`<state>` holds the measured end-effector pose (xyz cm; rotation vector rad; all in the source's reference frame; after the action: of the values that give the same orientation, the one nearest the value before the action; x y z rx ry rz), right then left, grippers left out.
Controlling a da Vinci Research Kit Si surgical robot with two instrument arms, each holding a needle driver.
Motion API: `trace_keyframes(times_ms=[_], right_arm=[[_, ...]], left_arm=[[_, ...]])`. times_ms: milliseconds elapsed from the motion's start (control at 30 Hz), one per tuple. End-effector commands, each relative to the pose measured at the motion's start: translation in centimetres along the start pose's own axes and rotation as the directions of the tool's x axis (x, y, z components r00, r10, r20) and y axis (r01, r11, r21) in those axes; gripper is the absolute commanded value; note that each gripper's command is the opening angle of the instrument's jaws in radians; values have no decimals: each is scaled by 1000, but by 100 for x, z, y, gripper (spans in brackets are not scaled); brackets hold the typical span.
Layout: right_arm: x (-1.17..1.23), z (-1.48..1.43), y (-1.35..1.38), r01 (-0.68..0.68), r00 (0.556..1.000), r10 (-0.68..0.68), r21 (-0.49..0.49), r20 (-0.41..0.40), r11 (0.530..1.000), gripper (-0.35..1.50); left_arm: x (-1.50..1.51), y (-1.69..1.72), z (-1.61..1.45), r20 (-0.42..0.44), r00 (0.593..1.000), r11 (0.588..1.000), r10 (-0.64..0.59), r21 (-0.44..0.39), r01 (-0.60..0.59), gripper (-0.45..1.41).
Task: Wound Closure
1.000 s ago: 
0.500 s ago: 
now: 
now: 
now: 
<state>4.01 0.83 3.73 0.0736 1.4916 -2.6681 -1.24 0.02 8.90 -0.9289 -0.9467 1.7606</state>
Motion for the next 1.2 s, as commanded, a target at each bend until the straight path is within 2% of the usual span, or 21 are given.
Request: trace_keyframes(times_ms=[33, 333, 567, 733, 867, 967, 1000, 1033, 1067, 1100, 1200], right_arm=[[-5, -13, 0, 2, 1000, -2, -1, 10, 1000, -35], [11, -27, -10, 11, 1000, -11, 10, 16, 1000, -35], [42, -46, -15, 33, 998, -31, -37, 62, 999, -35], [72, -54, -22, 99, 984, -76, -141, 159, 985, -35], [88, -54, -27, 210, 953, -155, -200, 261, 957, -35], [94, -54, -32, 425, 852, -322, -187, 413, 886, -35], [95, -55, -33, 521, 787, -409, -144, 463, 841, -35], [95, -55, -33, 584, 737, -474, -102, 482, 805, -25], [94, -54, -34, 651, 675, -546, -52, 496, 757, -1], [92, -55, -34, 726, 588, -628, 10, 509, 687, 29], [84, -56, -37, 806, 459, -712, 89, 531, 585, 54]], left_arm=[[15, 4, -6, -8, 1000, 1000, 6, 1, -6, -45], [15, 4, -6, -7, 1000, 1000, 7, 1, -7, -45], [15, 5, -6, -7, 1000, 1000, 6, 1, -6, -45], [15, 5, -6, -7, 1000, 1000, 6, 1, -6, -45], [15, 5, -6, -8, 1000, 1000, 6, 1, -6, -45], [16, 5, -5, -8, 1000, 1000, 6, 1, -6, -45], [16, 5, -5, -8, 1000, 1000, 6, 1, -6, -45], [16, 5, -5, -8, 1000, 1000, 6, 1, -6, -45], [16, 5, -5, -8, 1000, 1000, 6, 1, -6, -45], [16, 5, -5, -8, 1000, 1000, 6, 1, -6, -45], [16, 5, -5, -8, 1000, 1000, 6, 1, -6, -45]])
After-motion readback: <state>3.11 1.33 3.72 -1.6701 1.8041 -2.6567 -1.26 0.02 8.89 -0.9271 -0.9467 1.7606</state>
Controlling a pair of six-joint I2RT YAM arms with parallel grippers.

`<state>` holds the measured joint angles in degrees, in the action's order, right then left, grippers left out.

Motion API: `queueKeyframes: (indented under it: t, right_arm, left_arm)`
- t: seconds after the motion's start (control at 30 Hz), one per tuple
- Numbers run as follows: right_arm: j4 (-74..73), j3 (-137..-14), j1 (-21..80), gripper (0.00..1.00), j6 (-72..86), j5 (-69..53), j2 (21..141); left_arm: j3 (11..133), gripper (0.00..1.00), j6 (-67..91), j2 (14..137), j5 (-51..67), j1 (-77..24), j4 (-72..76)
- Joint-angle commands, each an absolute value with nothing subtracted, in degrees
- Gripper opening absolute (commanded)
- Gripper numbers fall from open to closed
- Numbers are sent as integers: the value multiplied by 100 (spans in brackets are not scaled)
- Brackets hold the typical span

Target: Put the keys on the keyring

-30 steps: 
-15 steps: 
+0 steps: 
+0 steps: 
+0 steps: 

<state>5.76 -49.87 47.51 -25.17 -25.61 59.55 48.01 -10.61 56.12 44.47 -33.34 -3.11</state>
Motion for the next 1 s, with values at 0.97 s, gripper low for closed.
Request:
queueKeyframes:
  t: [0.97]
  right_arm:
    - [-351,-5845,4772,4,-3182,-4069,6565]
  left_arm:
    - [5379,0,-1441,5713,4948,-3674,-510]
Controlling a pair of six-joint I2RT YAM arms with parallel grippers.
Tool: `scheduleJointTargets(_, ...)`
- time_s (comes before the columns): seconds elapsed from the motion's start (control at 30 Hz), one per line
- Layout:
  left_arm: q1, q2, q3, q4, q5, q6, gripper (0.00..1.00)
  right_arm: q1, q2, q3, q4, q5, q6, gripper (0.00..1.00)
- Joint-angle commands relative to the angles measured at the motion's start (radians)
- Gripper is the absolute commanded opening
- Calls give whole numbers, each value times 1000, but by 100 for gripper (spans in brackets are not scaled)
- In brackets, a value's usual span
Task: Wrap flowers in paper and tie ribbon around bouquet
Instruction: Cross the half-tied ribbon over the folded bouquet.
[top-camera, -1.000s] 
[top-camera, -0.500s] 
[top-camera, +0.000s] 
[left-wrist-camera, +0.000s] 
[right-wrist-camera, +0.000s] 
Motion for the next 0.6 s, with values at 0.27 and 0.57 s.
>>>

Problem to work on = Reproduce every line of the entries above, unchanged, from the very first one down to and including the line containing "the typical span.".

Result =
`<state>` holds the measured end-effector pose (xyz cm; rotation vector rad; all in the source's reference frame; after the action: of the values that give the same orientation, the one nearest the value before the action; x y z rx ry rz), right then left, grippers left out.
Controlling a da Vinci Research Kit Si surgical robot with two instrument arms, each holding a needle driver.
Motion API: `trace_keyframes(times_ms=[_], right_arm=[[_, ...]], left_arm=[[_, ...]])`. times_ms: milliseconds elapsed from the motion's start (control at 30 Hz), one per tuple. End-effector commands, each relative to the pose measured at the motion's start: translation in centimetres along the start pose's own axes and rotation as the directions of the tool's x axis (x, y, z components r00, r10, r20) and y axis (r01, r11, r21) in those axes; gripper is the absolute commanded value; note that each gripper's command is the opening angle of the instrument's jaws in radians; values have no decimals: each is scaled by 1000, but by 100 for x, z, y, gripper (spans in brackets are not scaled); brackets hold the typical span.

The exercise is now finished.